A mulher brasileira no mercado de trabalho
Enviada em 22/06/2020
No ano de 1941, os homens iam para a Segunda Guerra, enquanto as mulheres procuravam emprego para sustentar suas casas. Isso serviu como inspiração para a heroína “Mulher Maravilha”, o objetivo era criar uma personagem forte, que tivesse várias identidades e que afastasse a ideia de inferioridade feminina, que era predominante na época. Infelizmente, na realidade social, as mulheres continuam lutando pela igualdade, a hierarquização e a divisão sexual do trabalho ainda são um obstáculo.
Desde o inicio da humanidade, ouve uma divisão sexual do trabalho, em que os homens ficam com o trabalho produtivo e público, enquanto mulheres com o trabalho reprodutivo e de cuidados com a casa. Uma pesquisa feita pelo IBGE mostrou que 97% das pessoas que ocupam cargos domésticos são mulheres. Isso é reflexo de uma sociedade conservadora, em que as mulheres são vistas capazes apenas de exercer afazeres relacionados aos cuidados com a casa. Ademais, essa visão obsoleta intensifica a hierarquização do trabalho, tendo a maior valorização do serviço masculino, colocando-o como prioridade na contratação e, como resultado, haverá a desvalorização da mão-de-obra feminina.

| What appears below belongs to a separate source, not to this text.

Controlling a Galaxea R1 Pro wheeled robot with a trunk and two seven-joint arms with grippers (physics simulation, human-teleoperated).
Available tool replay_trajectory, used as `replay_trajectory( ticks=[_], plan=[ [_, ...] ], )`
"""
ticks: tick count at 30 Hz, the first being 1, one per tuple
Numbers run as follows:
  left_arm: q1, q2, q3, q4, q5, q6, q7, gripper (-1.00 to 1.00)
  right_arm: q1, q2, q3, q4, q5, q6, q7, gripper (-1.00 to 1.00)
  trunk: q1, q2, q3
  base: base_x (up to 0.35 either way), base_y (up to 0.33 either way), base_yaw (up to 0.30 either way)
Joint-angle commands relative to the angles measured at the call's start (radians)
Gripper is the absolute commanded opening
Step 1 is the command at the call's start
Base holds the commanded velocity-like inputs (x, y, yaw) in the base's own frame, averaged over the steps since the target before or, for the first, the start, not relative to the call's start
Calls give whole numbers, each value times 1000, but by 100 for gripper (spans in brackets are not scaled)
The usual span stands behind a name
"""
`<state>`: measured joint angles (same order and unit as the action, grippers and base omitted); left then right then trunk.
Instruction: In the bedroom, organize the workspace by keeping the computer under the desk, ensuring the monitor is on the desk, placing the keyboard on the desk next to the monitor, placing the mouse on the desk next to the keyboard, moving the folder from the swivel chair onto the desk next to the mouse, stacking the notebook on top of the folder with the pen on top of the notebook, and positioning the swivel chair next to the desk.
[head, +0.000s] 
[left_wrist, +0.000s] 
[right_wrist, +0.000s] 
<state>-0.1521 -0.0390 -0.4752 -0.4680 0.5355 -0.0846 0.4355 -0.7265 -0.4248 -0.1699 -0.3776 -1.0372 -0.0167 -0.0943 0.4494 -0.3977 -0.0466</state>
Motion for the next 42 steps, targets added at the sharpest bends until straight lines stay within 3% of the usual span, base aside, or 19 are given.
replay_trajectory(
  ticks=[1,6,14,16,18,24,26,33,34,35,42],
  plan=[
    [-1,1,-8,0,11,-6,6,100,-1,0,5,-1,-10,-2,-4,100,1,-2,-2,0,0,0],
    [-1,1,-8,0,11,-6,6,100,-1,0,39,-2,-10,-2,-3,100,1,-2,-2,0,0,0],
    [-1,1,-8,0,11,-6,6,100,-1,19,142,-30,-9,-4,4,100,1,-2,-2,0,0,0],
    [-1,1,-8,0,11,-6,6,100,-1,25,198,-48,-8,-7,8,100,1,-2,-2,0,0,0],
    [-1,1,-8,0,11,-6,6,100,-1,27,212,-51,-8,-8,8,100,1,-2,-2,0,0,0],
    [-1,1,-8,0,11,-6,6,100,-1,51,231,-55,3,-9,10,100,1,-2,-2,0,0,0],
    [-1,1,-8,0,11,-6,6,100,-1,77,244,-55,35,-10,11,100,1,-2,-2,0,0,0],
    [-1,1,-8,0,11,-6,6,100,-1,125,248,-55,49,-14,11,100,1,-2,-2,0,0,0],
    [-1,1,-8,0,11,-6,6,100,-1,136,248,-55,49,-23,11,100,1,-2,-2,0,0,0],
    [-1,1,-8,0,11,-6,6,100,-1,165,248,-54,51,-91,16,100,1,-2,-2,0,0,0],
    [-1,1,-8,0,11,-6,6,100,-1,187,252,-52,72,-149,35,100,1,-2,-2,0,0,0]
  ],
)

Como consequência desse menosprezo, há uma maior dificuldade para as mulheres conseguirem emprego. Grande parte das empresas preferem contratara homens pois, não engravidam, podem trabalhar mais tempo e não se preocupam tanto com a família. Essa visão provoca um maior desemprego feminino, por conseguinte, há um aumento no emprego informal que não garante nenhum beneficio futuro a mesma. Além disso, também tem a desigualdade salarial, mulheres que ocupam os mesmos cargos que os homens, ganham 75% do salário deles. Esse acontecimento, em alguns casos, acaba levando-as a abandonarem os empregos pela ausência do reconhecimento de seu valor.
Portanto, nota-se que a mulher passa por diversas desventuras no mercado de trabalho apenas por ser do sexo feminino. Logo, cabe ao Ministério Público do Trabalho, por ter a responsabilidade de garantir os direitos trabalhistas, realizar maior fiscalização do cumprimento desses direito no âmbito feminino, por meio de vistorias e pesquisas feitas nas empresas analisando se as situações de trabalho são justas para todos. Além disso, cabe ao Poder Legislativo, reforçar as leis que garantem a igualdade social e trabalhista da mulher, para que, assim, possamos ter uma redução da desigualdade de gênero no país.